Valérie Lebon sait que sa profession suscite la controverse. Imaginer un couloir lumineux dans lequel un humain échange des pensées avec un animal, de la fourmi à l’éléphant, cela dans un champ d’ondes alpha, n’est pas à la portée des plus cartésiens. Elle en rit elle-même volontiers et partage, sur son site, une parodie du duo de 120 secondes sur la télépathie animale. «J’assume complètement, c’est drôle et on me taquine beaucoup, déclare-t-elle. Mais c’est pourtant sérieux et quand les retours tiennent la route, les gens rient alors moins. J’ai d’ailleurs quelques vétérinaires qui m’envoient des clients lorsque la médecine traditionnelle bloque.» La SPA travaille par ailleurs avec ces techniques pour comprendre le passé des animaux perdus.
Gardien de cabane
De juin à octobre, Yann Roulet vit à 2650 mètres d’altitude dans la cabane du Bietschhorn, avec deux aides. Il sert les petits-déjeuners, avant l’aube, à ceux qui vont gravir le sommet à 3934 mètres, reçoit les marcheurs en journée et veille au coucher des derniers arrivants. «Ce sont quatre mois sept jours sur sept, qui représentent huit mois de travail effectif, observe le gardien de cabane depuis neuf ans. Je sors un salaire pour sept mois. En hiver, je travaille comme assistant de vol à Air Zermatt. Mais toute l’année, le soir, je gère les réservations de la cabane.»

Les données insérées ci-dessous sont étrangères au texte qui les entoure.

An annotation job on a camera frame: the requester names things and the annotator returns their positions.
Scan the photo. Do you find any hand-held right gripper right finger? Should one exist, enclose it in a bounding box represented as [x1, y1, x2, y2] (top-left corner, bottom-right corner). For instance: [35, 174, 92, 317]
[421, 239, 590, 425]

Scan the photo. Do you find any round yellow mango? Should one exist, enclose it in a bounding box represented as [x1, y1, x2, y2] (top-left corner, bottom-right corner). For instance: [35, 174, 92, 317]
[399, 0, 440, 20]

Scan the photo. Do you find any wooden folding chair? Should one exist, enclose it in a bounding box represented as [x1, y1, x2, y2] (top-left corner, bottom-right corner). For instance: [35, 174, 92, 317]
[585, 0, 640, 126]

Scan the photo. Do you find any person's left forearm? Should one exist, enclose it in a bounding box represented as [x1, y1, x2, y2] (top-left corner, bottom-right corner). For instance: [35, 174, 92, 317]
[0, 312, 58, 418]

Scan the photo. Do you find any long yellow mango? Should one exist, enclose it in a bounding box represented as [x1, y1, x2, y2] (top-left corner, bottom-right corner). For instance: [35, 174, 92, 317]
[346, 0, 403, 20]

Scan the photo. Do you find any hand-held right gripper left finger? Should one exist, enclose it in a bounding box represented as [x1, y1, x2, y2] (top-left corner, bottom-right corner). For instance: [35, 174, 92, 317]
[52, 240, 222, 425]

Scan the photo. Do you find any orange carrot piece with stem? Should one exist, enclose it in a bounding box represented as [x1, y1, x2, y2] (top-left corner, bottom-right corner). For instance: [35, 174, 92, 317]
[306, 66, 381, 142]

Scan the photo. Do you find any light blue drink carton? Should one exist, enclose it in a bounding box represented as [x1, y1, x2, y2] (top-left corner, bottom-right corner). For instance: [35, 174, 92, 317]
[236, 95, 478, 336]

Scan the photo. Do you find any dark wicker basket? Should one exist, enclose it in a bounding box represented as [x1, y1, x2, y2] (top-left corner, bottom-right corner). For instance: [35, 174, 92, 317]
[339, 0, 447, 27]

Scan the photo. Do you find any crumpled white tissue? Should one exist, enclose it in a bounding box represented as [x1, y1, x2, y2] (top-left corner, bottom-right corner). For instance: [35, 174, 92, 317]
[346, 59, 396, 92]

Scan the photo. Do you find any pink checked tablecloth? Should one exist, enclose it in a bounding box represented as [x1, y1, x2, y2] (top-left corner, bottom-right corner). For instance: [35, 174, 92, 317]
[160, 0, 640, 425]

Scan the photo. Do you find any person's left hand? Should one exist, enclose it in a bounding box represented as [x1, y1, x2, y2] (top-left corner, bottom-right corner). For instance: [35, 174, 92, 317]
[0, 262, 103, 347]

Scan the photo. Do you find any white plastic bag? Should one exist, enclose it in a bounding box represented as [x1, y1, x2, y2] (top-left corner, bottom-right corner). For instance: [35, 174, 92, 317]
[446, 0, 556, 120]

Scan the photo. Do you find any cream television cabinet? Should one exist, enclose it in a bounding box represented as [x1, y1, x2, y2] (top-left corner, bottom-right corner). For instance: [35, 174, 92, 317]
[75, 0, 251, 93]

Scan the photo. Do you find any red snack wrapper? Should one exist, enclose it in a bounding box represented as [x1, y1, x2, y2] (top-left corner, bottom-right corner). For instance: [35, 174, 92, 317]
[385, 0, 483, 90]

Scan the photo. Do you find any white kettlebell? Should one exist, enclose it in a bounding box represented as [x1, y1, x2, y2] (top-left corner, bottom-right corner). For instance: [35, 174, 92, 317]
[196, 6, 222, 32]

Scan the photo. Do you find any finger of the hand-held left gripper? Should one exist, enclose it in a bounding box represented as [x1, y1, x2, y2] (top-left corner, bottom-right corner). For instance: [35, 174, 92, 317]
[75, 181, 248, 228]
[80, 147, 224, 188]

En été, le Valaisan de 30 ans ne redescend quasi jamais en plaine; tout est livré par hélicoptère une fois par semaine, soit près de 800 kilos de nourriture hebdomadaire. Chaque héliportage avoisine les 600 francs. «On fonctionne comme une petite entreprise, note-t-il. En Valais, les gardiens de cabane doivent avoir la patente, comme tout restaurateur. Il y a aussi beaucoup d’administratif et pour cela, ma formation d’employé de commerce est très utile. Mais malgré un bon CV, ça n’a pas été facile de trouver une cabane à garder. C’est un milieu plutôt fermé où on se remet les refuges de génération en génération. Il y a aussi les sites qui ne sont pas gardiennés professionnellement, mais seulement le week-end par des bénévoles. J’ai mis quatre ans à trouver ma première cabane.»
Réputée difficile, la cabane du Bietschhorn a trouvé un nouvel élan depuis l’arrivée de Yann Roulet. «On y venait seulement pour faire l’ascension, alors cela dépendait beaucoup de la météo, explique-t-il. Mais j’ai décidé d’ouvrir à midi et de proposer une offre de balades. Aujourd’hui, cette clientèle représente 50 à 60% du chiffre d’affaires et les nuitées 30%, avec 900 nuitées pour 2017.»

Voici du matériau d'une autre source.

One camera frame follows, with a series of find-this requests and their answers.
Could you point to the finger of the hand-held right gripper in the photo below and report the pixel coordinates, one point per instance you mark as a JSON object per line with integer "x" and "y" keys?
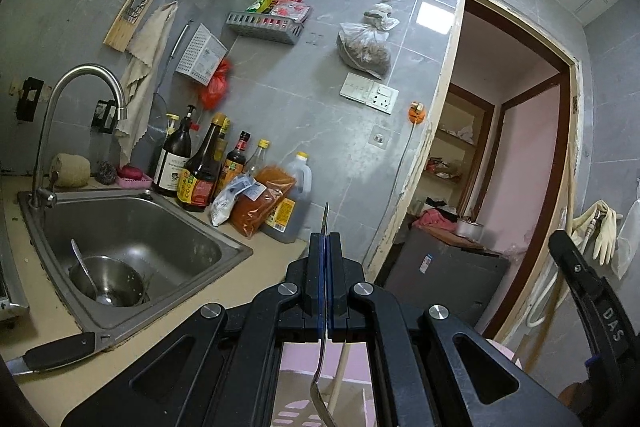
{"x": 607, "y": 332}

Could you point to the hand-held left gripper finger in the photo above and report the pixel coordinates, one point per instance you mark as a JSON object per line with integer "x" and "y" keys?
{"x": 331, "y": 307}
{"x": 320, "y": 307}

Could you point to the metal spoon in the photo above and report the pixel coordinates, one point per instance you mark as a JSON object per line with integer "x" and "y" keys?
{"x": 325, "y": 412}

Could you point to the cream rubber gloves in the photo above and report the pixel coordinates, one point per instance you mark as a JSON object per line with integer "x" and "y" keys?
{"x": 602, "y": 232}

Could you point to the grey refrigerator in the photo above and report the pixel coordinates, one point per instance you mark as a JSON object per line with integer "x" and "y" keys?
{"x": 445, "y": 282}

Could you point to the orange spice bag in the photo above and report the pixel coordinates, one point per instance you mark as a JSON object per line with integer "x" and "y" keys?
{"x": 260, "y": 202}

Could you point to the large oil jug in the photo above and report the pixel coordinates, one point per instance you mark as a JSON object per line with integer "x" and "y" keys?
{"x": 300, "y": 177}

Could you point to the crumpled pink cloth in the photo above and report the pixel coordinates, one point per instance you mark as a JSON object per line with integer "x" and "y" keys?
{"x": 435, "y": 219}

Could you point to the small clear seasoning bag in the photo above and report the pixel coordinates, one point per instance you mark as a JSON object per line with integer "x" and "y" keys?
{"x": 232, "y": 199}

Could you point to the steel pot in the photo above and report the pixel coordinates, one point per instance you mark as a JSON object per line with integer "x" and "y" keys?
{"x": 469, "y": 229}

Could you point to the clear glass bottle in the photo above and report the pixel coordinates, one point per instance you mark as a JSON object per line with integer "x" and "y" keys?
{"x": 257, "y": 159}

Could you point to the small dark sauce bottle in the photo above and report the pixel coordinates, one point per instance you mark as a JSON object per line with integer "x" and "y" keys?
{"x": 235, "y": 162}

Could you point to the steel sink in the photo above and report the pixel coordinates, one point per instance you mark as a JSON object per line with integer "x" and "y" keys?
{"x": 165, "y": 227}

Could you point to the large soy sauce bottle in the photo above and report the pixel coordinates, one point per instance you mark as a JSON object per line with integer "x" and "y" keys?
{"x": 200, "y": 177}

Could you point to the steel colander bowl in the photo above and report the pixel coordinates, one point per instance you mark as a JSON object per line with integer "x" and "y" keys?
{"x": 120, "y": 277}

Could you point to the dark pump bottle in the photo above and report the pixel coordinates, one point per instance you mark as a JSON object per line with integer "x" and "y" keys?
{"x": 172, "y": 167}

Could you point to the pink soap dish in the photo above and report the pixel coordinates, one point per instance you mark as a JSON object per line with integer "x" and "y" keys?
{"x": 132, "y": 181}

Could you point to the wooden shelf unit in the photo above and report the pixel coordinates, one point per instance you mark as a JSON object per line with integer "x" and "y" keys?
{"x": 480, "y": 132}

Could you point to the steel ladle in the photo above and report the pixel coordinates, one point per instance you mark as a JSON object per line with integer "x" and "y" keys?
{"x": 85, "y": 267}

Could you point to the red plastic bag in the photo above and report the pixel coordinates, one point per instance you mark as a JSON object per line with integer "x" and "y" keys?
{"x": 215, "y": 87}

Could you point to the steel wool scrubber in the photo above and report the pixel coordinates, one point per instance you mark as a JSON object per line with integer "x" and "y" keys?
{"x": 105, "y": 172}

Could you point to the plastic bag of dried goods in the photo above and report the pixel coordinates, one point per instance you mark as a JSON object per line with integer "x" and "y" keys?
{"x": 365, "y": 52}

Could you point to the white grater box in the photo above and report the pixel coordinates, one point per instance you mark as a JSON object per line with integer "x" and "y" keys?
{"x": 200, "y": 54}

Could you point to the tan loofah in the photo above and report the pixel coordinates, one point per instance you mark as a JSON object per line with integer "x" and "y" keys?
{"x": 70, "y": 170}

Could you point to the red snack packet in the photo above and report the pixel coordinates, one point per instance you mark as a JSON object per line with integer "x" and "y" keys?
{"x": 292, "y": 10}

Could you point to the beige hanging towel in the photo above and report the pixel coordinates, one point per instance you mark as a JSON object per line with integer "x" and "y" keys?
{"x": 145, "y": 52}

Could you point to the green snack packet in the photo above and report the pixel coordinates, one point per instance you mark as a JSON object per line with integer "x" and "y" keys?
{"x": 262, "y": 2}

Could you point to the steel faucet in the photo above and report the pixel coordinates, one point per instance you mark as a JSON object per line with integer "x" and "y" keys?
{"x": 90, "y": 72}

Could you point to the grey wall plate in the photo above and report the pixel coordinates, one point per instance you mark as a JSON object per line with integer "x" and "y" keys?
{"x": 378, "y": 137}

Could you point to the wooden door frame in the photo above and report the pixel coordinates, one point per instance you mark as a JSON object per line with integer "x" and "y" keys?
{"x": 562, "y": 157}

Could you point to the orange wall hook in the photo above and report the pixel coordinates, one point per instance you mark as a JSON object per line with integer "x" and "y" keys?
{"x": 416, "y": 113}

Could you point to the white switch socket panel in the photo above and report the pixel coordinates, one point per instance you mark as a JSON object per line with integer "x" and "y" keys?
{"x": 370, "y": 93}

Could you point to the grey wall basket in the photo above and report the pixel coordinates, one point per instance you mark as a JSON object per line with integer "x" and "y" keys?
{"x": 265, "y": 29}

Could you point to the black wall socket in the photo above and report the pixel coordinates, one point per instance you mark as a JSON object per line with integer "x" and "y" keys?
{"x": 105, "y": 114}
{"x": 30, "y": 99}

Alors, métier de rêve? «On me le dit en effet et je remarque un attrait certain. D’une part, ça devient à la mode d’aller dormir une nuit en cabane même pour les non-montagnards. D’autre part, je rencontre aussi de plus en plus de clients imaginant que c’est le job idéal pour faire une pause dans une carrière professionnelle. A mon avis, c’est une fausse idée, car on est soumis à beaucoup de contraintes météorologiques et à des horaires difficiles. Il faut avoir les nerfs solides. On ne peut plus gérer une cabane comme dans les années 1980. Il faut créer des activités autour et avoir une véritable présence sur les réseaux sociaux, sans compter le gros souci des réservations en ligne annulées à la dernière minute. Ce sont là les deux enjeux actuels de notre métier.»